◆ RECORD EXCERPTS ◆
= = =

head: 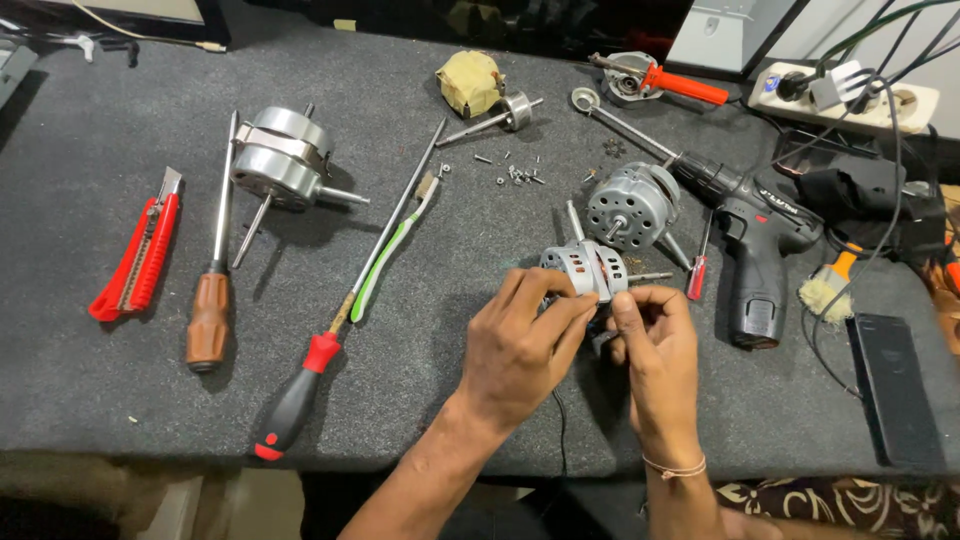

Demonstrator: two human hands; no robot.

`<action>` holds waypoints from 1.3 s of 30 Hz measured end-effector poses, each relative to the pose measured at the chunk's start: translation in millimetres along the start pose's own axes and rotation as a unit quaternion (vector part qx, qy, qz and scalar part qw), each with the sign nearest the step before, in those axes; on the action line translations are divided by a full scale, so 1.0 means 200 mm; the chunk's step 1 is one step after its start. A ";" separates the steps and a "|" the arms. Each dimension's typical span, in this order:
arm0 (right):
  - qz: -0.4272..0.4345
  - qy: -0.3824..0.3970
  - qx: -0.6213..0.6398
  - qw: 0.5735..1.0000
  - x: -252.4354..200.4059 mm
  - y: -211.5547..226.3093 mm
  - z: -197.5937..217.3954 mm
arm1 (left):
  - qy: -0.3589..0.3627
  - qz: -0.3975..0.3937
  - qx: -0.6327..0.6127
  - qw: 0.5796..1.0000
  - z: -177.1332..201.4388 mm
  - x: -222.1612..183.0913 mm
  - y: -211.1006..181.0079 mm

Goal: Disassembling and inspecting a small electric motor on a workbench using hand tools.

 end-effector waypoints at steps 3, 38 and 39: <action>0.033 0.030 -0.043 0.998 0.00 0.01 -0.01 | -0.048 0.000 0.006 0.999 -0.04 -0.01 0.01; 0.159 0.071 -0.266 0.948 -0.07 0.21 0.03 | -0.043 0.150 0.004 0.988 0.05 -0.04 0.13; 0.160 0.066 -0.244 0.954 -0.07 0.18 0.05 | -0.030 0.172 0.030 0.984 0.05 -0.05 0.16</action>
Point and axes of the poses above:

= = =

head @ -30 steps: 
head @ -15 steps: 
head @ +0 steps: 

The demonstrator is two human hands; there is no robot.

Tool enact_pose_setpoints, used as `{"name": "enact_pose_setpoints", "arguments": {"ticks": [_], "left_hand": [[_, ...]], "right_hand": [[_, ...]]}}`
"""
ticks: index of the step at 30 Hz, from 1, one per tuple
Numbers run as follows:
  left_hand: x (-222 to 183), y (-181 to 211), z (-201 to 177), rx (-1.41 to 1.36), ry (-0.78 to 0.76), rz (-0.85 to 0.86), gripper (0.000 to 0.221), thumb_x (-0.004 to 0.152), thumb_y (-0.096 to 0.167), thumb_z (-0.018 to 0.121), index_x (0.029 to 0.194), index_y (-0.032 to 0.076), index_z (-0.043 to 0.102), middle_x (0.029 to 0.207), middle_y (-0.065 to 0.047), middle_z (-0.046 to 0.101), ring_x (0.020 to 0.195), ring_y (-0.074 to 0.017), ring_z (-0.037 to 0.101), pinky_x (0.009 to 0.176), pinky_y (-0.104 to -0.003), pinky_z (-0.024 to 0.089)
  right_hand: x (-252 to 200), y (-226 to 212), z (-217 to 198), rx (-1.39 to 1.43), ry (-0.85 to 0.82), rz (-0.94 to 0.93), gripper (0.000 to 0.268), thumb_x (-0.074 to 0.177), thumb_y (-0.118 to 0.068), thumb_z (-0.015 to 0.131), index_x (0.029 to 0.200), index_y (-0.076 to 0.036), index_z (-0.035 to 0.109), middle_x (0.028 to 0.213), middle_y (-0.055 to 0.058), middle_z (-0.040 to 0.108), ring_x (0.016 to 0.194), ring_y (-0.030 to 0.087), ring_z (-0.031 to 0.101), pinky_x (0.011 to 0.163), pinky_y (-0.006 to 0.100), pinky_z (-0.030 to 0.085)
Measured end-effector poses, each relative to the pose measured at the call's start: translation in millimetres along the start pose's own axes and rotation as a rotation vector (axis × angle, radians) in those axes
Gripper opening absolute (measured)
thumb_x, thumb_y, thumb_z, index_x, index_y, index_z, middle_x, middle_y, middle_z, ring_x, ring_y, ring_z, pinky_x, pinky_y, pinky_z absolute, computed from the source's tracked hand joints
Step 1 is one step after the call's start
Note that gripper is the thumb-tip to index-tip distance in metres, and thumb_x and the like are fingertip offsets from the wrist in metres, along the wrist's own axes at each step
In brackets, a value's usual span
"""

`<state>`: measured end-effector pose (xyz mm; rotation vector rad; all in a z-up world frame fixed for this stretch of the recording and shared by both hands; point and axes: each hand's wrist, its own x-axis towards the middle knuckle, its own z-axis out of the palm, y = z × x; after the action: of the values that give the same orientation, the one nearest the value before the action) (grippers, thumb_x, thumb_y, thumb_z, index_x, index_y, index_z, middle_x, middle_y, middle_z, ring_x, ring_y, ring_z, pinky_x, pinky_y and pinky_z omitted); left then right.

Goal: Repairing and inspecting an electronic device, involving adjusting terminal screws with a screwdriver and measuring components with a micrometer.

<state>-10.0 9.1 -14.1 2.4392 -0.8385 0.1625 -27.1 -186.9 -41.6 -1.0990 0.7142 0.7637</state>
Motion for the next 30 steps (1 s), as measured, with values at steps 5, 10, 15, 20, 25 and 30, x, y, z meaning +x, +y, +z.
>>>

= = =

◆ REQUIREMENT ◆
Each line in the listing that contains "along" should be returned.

◆ WORKED SOLUTION ◆
`<action>` holds waypoints from 1.3 s of 30 Hz measured end-effector poses, each relative to the pose measured at the chunk's start: translation in millimetres along the start pose's own axes and rotation as a unit quaternion (vector part qx, qy, qz and scalar part qw), each with the sign nearest the step before, in those axes; on the action line translations are divided by a full scale, so 1.0 means 200 mm; the chunk's step 1 is one step after its start. A ";" separates the steps and a "|" the arms. Each dimension's typical span, in this order:
Measured end-effector poses, each relative to the pose measured at the call's start: translation in millimetres along the start pose's own axes and rotation as a rotation vector (axis × angle, radians) in those axes
Note that gripper is the thumb-tip to index-tip distance in metres, and thumb_x and the like are fingertip offsets from the wrist in metres, along the wrist's own axes at each step

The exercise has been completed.